§ **Brief**: Exact transcription of the following records is needed, with every picture dropped.
§
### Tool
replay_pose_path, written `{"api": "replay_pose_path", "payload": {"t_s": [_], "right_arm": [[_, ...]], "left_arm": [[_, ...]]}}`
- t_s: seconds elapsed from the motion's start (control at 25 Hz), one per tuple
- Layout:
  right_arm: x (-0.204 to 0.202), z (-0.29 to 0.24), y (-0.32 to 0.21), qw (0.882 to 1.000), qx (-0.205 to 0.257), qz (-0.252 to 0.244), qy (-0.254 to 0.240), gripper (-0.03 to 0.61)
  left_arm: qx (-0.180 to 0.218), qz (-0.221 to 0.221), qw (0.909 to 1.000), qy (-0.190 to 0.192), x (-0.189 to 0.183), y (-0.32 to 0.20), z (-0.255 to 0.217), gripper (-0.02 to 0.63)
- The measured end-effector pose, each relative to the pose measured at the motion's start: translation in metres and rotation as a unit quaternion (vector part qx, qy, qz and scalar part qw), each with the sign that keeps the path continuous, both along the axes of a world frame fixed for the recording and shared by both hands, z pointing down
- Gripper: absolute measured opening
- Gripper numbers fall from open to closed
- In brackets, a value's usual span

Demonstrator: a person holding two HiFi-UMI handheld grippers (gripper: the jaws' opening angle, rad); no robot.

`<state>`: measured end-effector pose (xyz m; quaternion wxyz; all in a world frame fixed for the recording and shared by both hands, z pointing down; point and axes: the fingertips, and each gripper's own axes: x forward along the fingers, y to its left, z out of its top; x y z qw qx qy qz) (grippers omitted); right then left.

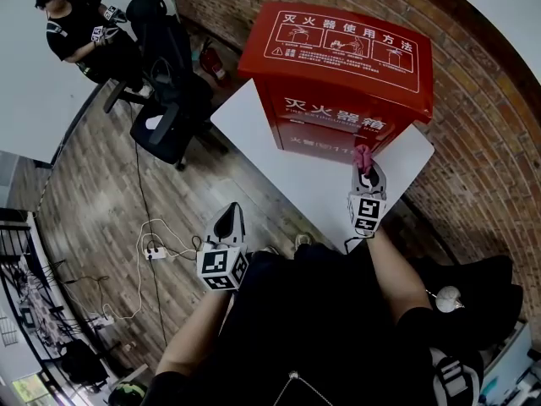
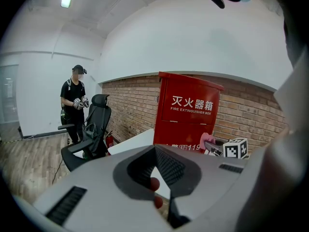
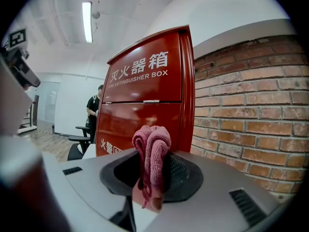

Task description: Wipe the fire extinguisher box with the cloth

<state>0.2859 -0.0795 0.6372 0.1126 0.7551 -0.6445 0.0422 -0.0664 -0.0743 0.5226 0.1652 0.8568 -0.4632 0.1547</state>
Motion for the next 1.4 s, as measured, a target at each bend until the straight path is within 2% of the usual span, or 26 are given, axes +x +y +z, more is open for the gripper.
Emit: {"api": "replay_pose_path", "payload": {"t_s": [0.64,1.4], "right_arm": [[-0.026,-0.002,-0.017,0.999,0.028,-0.035,-0.008,0.11],[-0.074,-0.002,-0.05,0.994,0.034,-0.101,-0.012,0.11]], "left_arm": [[0.001,-0.02,0.9998,-0.003,-0.013,0.011,0.001,0.028],[0.0,-0.06,0.9982,-0.011,-0.034,0.019,0.003,0.028]]}}
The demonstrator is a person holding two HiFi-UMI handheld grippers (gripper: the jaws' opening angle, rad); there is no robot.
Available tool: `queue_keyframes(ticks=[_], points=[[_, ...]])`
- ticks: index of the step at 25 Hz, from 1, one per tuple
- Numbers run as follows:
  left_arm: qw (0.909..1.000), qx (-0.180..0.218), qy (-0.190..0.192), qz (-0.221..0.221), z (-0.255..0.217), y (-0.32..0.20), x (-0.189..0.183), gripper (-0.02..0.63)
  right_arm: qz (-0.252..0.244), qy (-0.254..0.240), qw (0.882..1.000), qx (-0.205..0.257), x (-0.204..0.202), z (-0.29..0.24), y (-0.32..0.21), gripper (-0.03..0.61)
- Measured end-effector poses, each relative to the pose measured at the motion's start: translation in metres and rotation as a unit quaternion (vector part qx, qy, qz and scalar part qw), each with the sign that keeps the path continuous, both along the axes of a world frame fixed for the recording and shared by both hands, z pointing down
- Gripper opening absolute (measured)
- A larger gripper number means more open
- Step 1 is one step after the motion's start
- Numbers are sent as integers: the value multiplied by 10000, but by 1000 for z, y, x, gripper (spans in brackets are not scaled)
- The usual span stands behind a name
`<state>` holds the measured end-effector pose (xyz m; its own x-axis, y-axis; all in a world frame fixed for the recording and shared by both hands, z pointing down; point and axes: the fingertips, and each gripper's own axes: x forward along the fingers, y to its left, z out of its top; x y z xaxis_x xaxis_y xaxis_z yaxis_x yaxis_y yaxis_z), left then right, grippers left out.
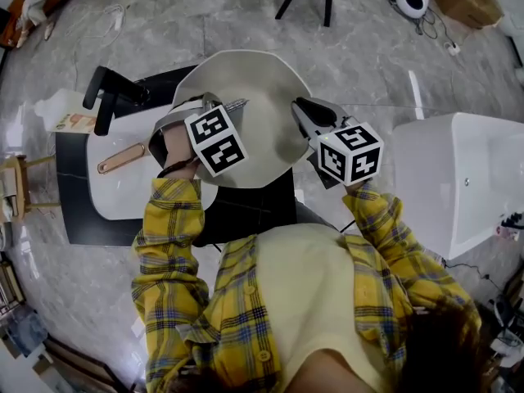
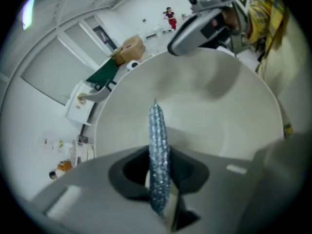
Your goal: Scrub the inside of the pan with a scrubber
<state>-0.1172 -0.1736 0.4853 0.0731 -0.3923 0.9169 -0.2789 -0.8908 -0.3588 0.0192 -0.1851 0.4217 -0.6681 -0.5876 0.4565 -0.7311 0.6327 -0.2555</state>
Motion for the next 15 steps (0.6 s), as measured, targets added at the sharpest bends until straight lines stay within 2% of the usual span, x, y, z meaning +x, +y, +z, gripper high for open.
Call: queue_keyframes(ticks=[12, 15], points=[[9986, 499, -148, -66, -2, -39, -1, 87, 46, 10, 10000, -30, 3, 1, 0, 18], [9978, 655, -26, -89, -4, -47, 0, 87, 53, -11, 10000, -35, 3, 2, -1, 18]])
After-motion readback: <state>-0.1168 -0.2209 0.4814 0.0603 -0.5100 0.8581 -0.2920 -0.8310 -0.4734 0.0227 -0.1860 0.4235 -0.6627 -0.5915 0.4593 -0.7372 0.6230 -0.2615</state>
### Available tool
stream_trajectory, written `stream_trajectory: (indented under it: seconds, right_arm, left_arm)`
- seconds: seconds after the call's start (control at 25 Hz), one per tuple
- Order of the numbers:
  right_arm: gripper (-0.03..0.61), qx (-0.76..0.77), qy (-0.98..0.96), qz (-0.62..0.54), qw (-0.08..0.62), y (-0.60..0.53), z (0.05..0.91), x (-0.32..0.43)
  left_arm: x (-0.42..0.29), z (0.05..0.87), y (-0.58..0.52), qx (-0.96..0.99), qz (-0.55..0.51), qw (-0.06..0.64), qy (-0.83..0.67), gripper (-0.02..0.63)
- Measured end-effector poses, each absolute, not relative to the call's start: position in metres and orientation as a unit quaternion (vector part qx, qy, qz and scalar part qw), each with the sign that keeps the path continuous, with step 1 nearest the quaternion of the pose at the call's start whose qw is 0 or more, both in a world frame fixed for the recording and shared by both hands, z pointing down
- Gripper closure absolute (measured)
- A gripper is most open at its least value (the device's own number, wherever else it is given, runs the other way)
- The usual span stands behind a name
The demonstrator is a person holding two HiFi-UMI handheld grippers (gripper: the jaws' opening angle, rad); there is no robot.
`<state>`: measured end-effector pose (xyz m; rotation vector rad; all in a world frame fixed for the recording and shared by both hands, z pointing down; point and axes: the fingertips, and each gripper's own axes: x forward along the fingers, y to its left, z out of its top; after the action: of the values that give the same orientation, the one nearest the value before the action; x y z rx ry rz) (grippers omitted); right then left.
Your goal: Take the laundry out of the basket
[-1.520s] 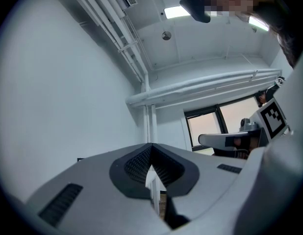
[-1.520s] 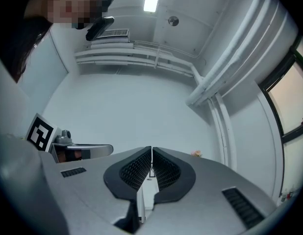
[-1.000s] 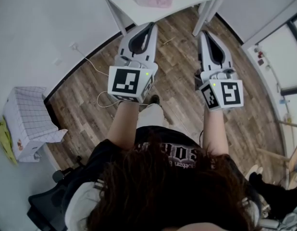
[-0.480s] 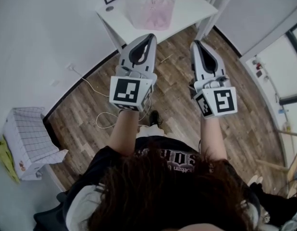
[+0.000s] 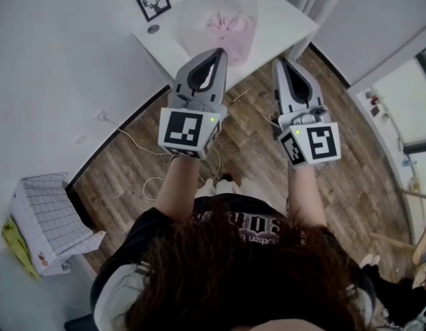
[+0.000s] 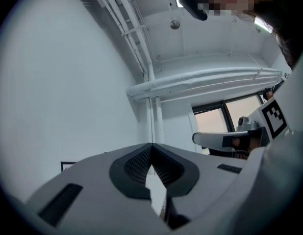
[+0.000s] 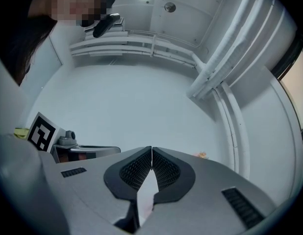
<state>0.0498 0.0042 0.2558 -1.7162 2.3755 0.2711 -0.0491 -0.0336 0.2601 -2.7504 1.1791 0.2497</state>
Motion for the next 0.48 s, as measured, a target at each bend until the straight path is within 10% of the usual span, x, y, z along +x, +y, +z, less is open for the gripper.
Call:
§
§ **Output for this task**:
### Tool
replay_pose_path, written `{"api": "replay_pose_path", "payload": {"t_s": [_], "right_arm": [[_, ...]], "left_arm": [[_, ...]]}}`
- t_s: seconds elapsed from the motion's start (control at 25 Hz), one per tuple
- Layout:
  right_arm: x (-0.204 to 0.202), z (-0.29 to 0.24), y (-0.32 to 0.21), qw (0.882 to 1.000), qx (-0.205 to 0.257), qz (-0.252 to 0.244), qy (-0.254 to 0.240), gripper (-0.03 to 0.61)
  left_arm: qx (-0.180 to 0.218), qz (-0.221 to 0.221), qw (0.909 to 1.000), qy (-0.190 to 0.192), x (-0.189 to 0.183), y (-0.32 to 0.20), z (-0.255 to 0.217), gripper (-0.02 to 0.63)
- The measured end-effector pose, each relative to the pose measured at the motion's start: translation in metres and rotation as a unit quaternion (vector part qx, qy, qz and scalar part qw), each with the sign that keeps the path continuous, both along the axes of a world frame fixed for the recording and shared by both hands, z pointing down
- Gripper: absolute measured opening
- Gripper numbers fall from open to closed
- In brackets, a value's usual span

Demonstrator: a person holding two HiFi-UMI handheld grippers (gripper: the jaws' opening angle, rad); no robot.

`<state>`: measured end-effector pose (xyz m; quaternion wxyz; all in a world frame fixed for the recording and shared by both hands, z pointing down; point and axes: the fingertips, and each gripper's own axes: x forward along the fingers, y to its left, z out of its top; x y z qw qx qy qz) (grippers omitted); right then left.


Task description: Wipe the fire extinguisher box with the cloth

<state>0.2859 -0.0795 0.6372 0.1126 0.7551 -0.6445 0.0422 -0.0664 -0.0743 0.5226 0.1652 0.8568 -0.4632 0.1547</state>
Motion for the next 1.4 s, as measured, a target at each bend until the straight path is within 2% of the usual span, or 26 are given, axes +x +y +z, more is open for the gripper.
Emit: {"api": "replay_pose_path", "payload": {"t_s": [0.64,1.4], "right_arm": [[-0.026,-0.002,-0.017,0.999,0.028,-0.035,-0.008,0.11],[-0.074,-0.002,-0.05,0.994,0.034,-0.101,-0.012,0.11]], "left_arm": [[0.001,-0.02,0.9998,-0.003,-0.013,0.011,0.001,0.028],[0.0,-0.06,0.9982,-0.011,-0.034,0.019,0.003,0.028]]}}
The demonstrator is a person holding two HiFi-UMI handheld grippers (gripper: the jaws' opening angle, rad); there is no robot.
Available tool: `queue_keyframes(ticks=[_], points=[[_, ...]])`
- ticks: index of the step at 25 Hz, from 1, one per tuple
- Numbers run as follows:
  left_arm: qw (0.909..1.000), qx (-0.180..0.218), qy (-0.190..0.192), qz (-0.221..0.221), z (-0.255..0.217), y (-0.32..0.20), x (-0.189..0.183), gripper (-0.02..0.63)
  right_arm: qz (-0.252..0.244), qy (-0.254..0.240), qw (0.882..1.000), qx (-0.205..0.257), x (-0.204..0.202), z (-0.29..0.24), y (-0.32..0.21), gripper (-0.03..0.61)
- Measured end-effector poses, each relative to the pose measured at the motion's start: translation in metres and rotation as a unit quaternion (vector part qx, qy, qz and scalar part qw), each with the sign that keeps the path continuous, both along the axes of a world frame fixed for the recording and shared by both hands, z pointing down
- Gripper opening absolute (measured)
- A larger gripper number means more open
- Step 1 is one step after the motion's start
- Numbers are sent as integers: the value multiplied by 10000, but by 1000 for z, y, x, gripper (spans in brackets are not scaled)
- The usual span stands behind a name
`<state>` holds the measured end-effector pose (xyz m; its own x-axis, y-axis; all in a world frame fixed for the recording and shared by both hands, z pointing down; point and axes: the fingertips, and each gripper's own axes: x forward along the fingers, y to its left, z out of its top; x y z xaxis_x xaxis_y xaxis_z yaxis_x yaxis_y yaxis_z), left then right, grippers left out.
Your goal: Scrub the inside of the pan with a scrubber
<state>-0.1172 -0.1736 0.4853 0.0731 -0.3923 0.9169 -0.2789 -0.8908 -0.3588 0.0192 -0.1851 0.4217 -0.6681 -0.5876 0.4565 -0.7311 0.6327 -0.2555</state>
Motion for the next 15 steps (0.6 s), as measured, targets added at the sharpest bends until straight lines stay within 2% of the usual span, x, y, z meaning +x, +y, +z, gripper high for open.
Call: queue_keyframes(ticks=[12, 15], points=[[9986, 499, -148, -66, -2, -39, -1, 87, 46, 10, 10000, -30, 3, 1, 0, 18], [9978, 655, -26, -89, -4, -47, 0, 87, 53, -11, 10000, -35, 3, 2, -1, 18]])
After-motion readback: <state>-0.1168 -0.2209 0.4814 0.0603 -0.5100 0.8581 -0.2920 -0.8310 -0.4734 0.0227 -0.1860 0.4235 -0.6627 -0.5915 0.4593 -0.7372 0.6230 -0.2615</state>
### Available tool
stream_trajectory, written `stream_trajectory: (indented under it: seconds, right_arm, left_arm)`
- seconds: seconds after the call's start (control at 25 Hz), one per tuple
- Order of the numbers:
  right_arm: gripper (-0.03..0.61), qx (-0.76..0.77), qy (-0.98..0.96), qz (-0.62..0.54), qw (-0.08..0.62), y (-0.60..0.53), z (0.05..0.91), x (-0.32..0.43)
  left_arm: x (-0.42..0.29), z (0.05..0.87), y (-0.58..0.52), qx (-0.96..0.99), qz (-0.55..0.51), qw (-0.06..0.64), qy (-0.83..0.67), gripper (-0.02..0.63)
- Measured end-effector poses, each absolute, not relative to the call's start: position in metres and orientation as a unit quaternion (vector part qx, qy, qz and scalar part qw), each with the sign that keeps the path continuous, with step 1 nearest the quaternion of the pose at the call's start whose qw is 0 or more, both in a world frame fixed for the recording and shared by both hands, z pointing down
- Gripper closure absolute (measured)
- A gripper is most open at its least value (the device's own number, wherever else it is given, runs the other way)
- The usual span stands behind a name
The demonstrator is a person holding two HiFi-UMI handheld grippers (gripper: the jaws' opening angle, rad); there is no robot.
`<state>`: measured end-effector pose (xyz m; rotation vector rad; all in a world frame fixed for the recording and shared by both hands, z pointing down; point and axes: the fingertips, and each gripper's own axes: x forward along the fingers, y to its left, z out of its top; after the action: of the values that give the same orientation, the one nearest the value before the action; x y z rx ry rz) (grippers omitted); right then left.
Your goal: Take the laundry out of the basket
[-1.520s] 
[-1.520s] 
[-1.000s] 
[-0.480s] 
[+0.000s] 
[+0.000s] 
[+0.000s] 
<state>0.0498 0.0042 0.2558 -1.7162 2.3755 0.2711 -0.0491 -0.0336 0.2601 -2.7504 1.1791 0.2497</state>
Motion for the next 0.48 s, as measured, a target at each bend until the straight path is within 10% of the usual span, x, y, z along +x, +y, +z, less is open for the gripper.
Call:

Nothing else is required for this exercise.